Der dritte Wolf - Teil 2

Kurzgeschichte zum Thema Hunger

von  MrDurden

Die Zeit gefriert. Alle Zeiger stehen still. Herz schlägt schwach. Kälte schmerzt in jedem Atemzug. Ich will leben. Und ich werde leben.

Ein kräftiger Windstoß reißt mich aus meinem leichten Schlaf. Noch immer umgibt mich nächtliche Dunkelheit. Noch immer flattern die schmutzigen Seiten meines Manuskripts im schneidenden Herbstwind. Plötzlich höre ich Schritte. Niemand ist um eine solche Zeit auf den Straßen eines solchen Stadtteils unterwegs. Offensichtlich doch. Ein elegant gekleideter Mann mittleren Alters, wie ich. Nicht in Eile, ruhiger Gang. Seine polierten Lederschuhe glänzen im fahlen Licht der Straßenlaternen und sein schwarzer Wintermantel schützt ihn vor den nasskalten Temperaturen. Erschöpft und unter Schmerzen krieche ich in Richtung Straße, doch er sieht mich nicht.

Weitere Schritte in den Schatten der schmalen Gassen. Jemand folgt ihm, nähert sich hastig. Die Umrisse zweier Männer treten aus der Dunkelheit und stürzen sich auf den nächtlichen Spaziergänger. Sie schlagen ihn zu Boden. Treten auf ihn ein. Brüllen und verlangen nach seinem Geld. Reglos liege ich am Boden der Woodward Avenue. Bin zu feige, um zu helfen. Sehe zu, wie sie den Mann quälen, ihn verprügeln. Schließlich werden sie fündig, nehmen seine Brieftasche. Und bevor sie wieder in der Dunkelheit verschwinden, zückt einer der beiden ein Messer und sticht es dem wehrlosen ins Herz.

Stille. Der Wind legt sich. Alles ging so schnell, dass ich an meinem Verstand zu zweifeln beginne. Doch der Mann am Boden ist real und ich bin ein Feigling. Ein Schrei hätte genügt. Die beiden hätten von ihm abgelassen und wären verschwunden. Doch ich lag da und sah nur zu. Mit letzter Kraft stehe ich auf und bewege mich in Richtung des reglosen Körpers. Flache Atmung, doch er lebt.

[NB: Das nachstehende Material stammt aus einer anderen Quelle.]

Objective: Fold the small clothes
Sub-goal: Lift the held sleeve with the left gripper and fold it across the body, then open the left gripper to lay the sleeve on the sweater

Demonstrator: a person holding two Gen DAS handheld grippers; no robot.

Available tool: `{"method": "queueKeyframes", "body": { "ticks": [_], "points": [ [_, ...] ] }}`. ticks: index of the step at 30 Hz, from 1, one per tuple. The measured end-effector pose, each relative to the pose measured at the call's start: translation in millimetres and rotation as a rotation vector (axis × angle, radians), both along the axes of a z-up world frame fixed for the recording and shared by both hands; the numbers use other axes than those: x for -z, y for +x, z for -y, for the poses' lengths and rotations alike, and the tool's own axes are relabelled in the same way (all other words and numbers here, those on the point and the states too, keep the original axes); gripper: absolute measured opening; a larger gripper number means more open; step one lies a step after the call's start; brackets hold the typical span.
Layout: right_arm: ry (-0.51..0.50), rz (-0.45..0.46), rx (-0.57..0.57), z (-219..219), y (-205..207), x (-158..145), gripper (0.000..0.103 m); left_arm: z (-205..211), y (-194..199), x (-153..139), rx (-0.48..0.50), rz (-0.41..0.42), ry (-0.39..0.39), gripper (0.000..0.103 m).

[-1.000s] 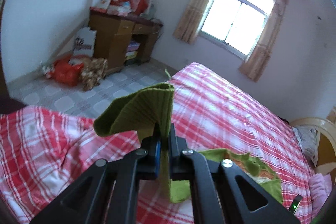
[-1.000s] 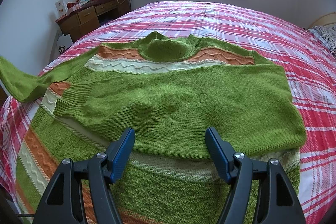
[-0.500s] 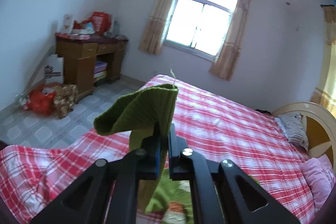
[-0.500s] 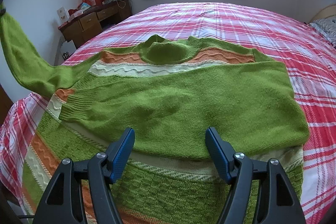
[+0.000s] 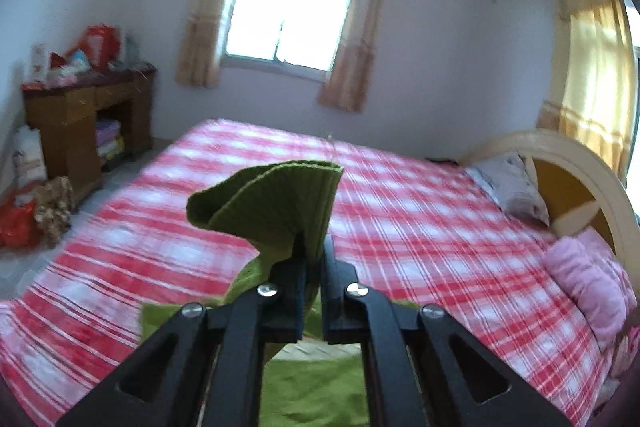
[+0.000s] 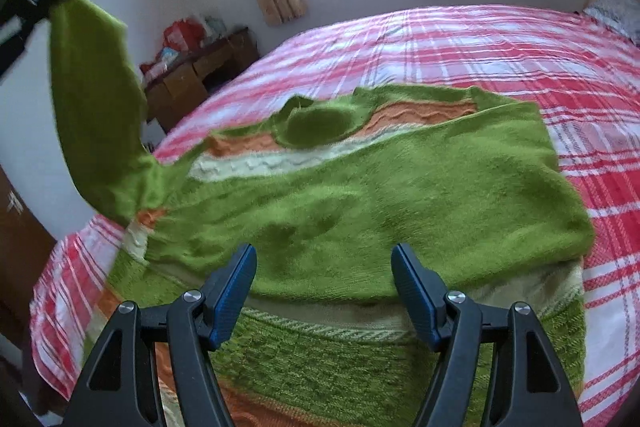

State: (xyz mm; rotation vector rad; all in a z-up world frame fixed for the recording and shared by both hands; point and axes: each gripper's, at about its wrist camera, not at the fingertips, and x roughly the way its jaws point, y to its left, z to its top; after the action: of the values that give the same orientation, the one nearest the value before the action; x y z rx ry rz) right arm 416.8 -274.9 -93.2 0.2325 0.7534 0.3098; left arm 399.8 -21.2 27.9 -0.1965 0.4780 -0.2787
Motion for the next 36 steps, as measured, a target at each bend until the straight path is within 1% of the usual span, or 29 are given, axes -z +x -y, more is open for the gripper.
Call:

„Können sie mich hören, Mister? Haben sie ein Handy? Ich muss irgendwie Hilfe rufen!“

Keine Reaktion. Warmes Blut fließt über den Gehweg in die Kanalisation. Hektisch durchsuche ich seinen Mantel und seinen Anzug. Nichts. Vom Hunger geschwächt rufe ich um Hilfe, doch niemand kann mich hören. Wenn hier nicht bald jemand vorbeikommt, wird er verbluten. Und wenn er stirbt, bin ich verantwortlich. Panisch sehe ich mich auf der Straße um. Alles ist wie ausgestorben. Plötzlich blendet mich ein Funkeln, das von der linken Hand des Mannes zu kommen scheint.

Ein Ring reflektiert das Laternenlicht über uns. Er ist wunderschön. Für einen Moment vergesse ich den Ernst der Situation, nehme seine Hand und starre auf das Schmuckstück. Ein Platinring. Spiegelt alles, in seiner Umgebung. Ist mindestens 800 Dollar wert. Mein Magen zieht sich vor Schmerz zusammen. Bekomme ich nicht bald etwas zwischen die Zähne, verhungere ich neben diesem armen Schwein auf der Straße. Mit Tränen in den Augen halte ich seine Hand und klammere mich an mein Manuskript.

„Es tut mir leid, Mister. Bitte glauben sie mir, es tut mir so leid.“

Der Ring gleitet von seinem Finger in meine Hand. Und in der Kälte dieser einsamen Herbstnacht überlasse ich einen Mann dem sicheren Tod. Die Zeit gefriert. Alle Zeiger stehen still. Herz schlägt schwach. Kälte schmerzt in jedem Atemzug. Ich will leben. Und ich werde leben.